A nice introduction to it, though as you say not ground-breaking or particularly insightful.

I've always wondered about garum.  I've heard it described as stomach-churning, but even allowing for differences in taste I couldn't square its being so popular if it smelled and tasted so foul.


----------



## Venusian Broon (Jul 13, 2018)

The Judge said:


> A nice introduction to it, though as you say not ground-breaking or particularly insightful.
> 
> I've always wondered about garum.  I've heard it described as stomach-churning, but even allowing for differences in taste I couldn't square its being so popular if it smelled and tasted so foul.



I've used Thai fish sauce a fair bit - or whatever the supermarkets call the stuff in those bottles - for a while, so in my mind that's what I imagine it must be close to. It's pretty pungent and strong. But I get the niggling feeling, like yourself TJ, that the original garum was somehow even more extreme. 

Then again, Worchester sauce is really nice and it's really just the same sort of thing.


----------



## Anthoney (Jul 13, 2018)

People have loved all sorts of nasty foul things.  The whole hanging birds out until they get good an gamey makes me queasy but they did it.  Makes me think of Shogun when the hanging duck smelled so bad that the servant cut the bird down and threw it away then killed himself for touching the masters foul.


----------



## The Big Peat (Jul 13, 2018)

Venusian Broon said:


> I've used Thai fish sauce a fair bit - or whatever the supermarkets call the stuff in those bottles - for a while, so in my mind that's what I imagine it must be close to. It's pretty pungent and strong. But I get the niggling feeling, like yourself TJ, that the original garum was somehow even more extreme.
> 
> Then again, Worchester sauce is really nice and it's really just the same sort of thing.

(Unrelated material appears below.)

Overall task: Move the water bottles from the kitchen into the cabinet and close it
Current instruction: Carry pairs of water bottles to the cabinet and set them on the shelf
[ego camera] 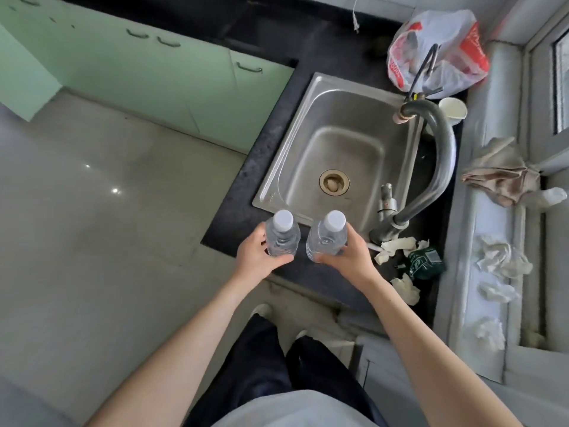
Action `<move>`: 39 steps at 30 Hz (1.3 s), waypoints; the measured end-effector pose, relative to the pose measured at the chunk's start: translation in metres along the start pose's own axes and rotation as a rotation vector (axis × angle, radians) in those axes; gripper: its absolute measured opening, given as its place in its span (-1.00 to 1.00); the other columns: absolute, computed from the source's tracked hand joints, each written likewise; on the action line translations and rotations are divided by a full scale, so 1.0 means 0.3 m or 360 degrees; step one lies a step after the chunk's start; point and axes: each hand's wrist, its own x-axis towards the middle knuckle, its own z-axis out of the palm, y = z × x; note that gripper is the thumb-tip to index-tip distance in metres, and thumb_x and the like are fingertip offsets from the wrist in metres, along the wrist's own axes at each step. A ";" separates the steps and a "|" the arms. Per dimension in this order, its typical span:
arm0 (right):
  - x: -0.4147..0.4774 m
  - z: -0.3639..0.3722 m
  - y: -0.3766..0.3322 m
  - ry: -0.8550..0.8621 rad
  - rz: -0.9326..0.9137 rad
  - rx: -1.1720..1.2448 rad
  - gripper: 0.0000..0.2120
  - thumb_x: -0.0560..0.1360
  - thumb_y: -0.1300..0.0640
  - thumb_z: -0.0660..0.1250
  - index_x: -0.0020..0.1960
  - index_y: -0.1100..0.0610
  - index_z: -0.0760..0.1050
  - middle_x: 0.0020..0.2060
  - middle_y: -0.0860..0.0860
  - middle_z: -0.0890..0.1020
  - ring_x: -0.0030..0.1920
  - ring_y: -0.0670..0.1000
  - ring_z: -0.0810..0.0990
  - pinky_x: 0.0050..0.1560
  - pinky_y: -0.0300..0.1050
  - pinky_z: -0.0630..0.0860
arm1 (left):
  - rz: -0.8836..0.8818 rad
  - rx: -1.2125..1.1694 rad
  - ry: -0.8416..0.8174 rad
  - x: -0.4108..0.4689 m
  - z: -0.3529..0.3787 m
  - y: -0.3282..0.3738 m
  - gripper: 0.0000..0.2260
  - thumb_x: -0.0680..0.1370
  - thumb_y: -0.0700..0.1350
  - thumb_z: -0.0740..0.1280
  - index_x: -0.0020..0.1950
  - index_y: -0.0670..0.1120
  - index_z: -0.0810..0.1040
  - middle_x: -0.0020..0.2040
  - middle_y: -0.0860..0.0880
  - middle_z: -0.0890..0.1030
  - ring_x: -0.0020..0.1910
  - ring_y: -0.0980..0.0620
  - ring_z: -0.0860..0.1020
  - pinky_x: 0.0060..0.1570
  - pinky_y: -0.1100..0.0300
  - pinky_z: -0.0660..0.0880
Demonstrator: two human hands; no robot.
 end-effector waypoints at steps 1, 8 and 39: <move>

You could make Fish Sauce a lot more extreme and I'd still use it.

Also, humans are weird, as pointed out. So little compares to the smell of Durian, yet its still incredibly popular in places...


----------



## Anthoney (Jul 13, 2018)

The Big Peat said:


> You could make Fish Sauce a lot more extreme and I'd still use it.



Typical modern fish sauce is fairly mild (the same for oyster sauce).  I often use a spritz in my ramen.  You can still find some stronger stuff if you shop at an Asian market.


----------



## Vince W (Aug 28, 2018)

Heston Blumenthal made Garum on an episode of Heston's Feasts.


----------



## Vladd67 (Aug 28, 2018)

I tend to buy fish sauce in 75cl bottles from a Chinese store in Milton Keynes But have also seen the same Thai brand in ASDA in the world food section. It goes in everything, lasagna, scrambled egg what ever a splash of Nam Pla works wonders.


----------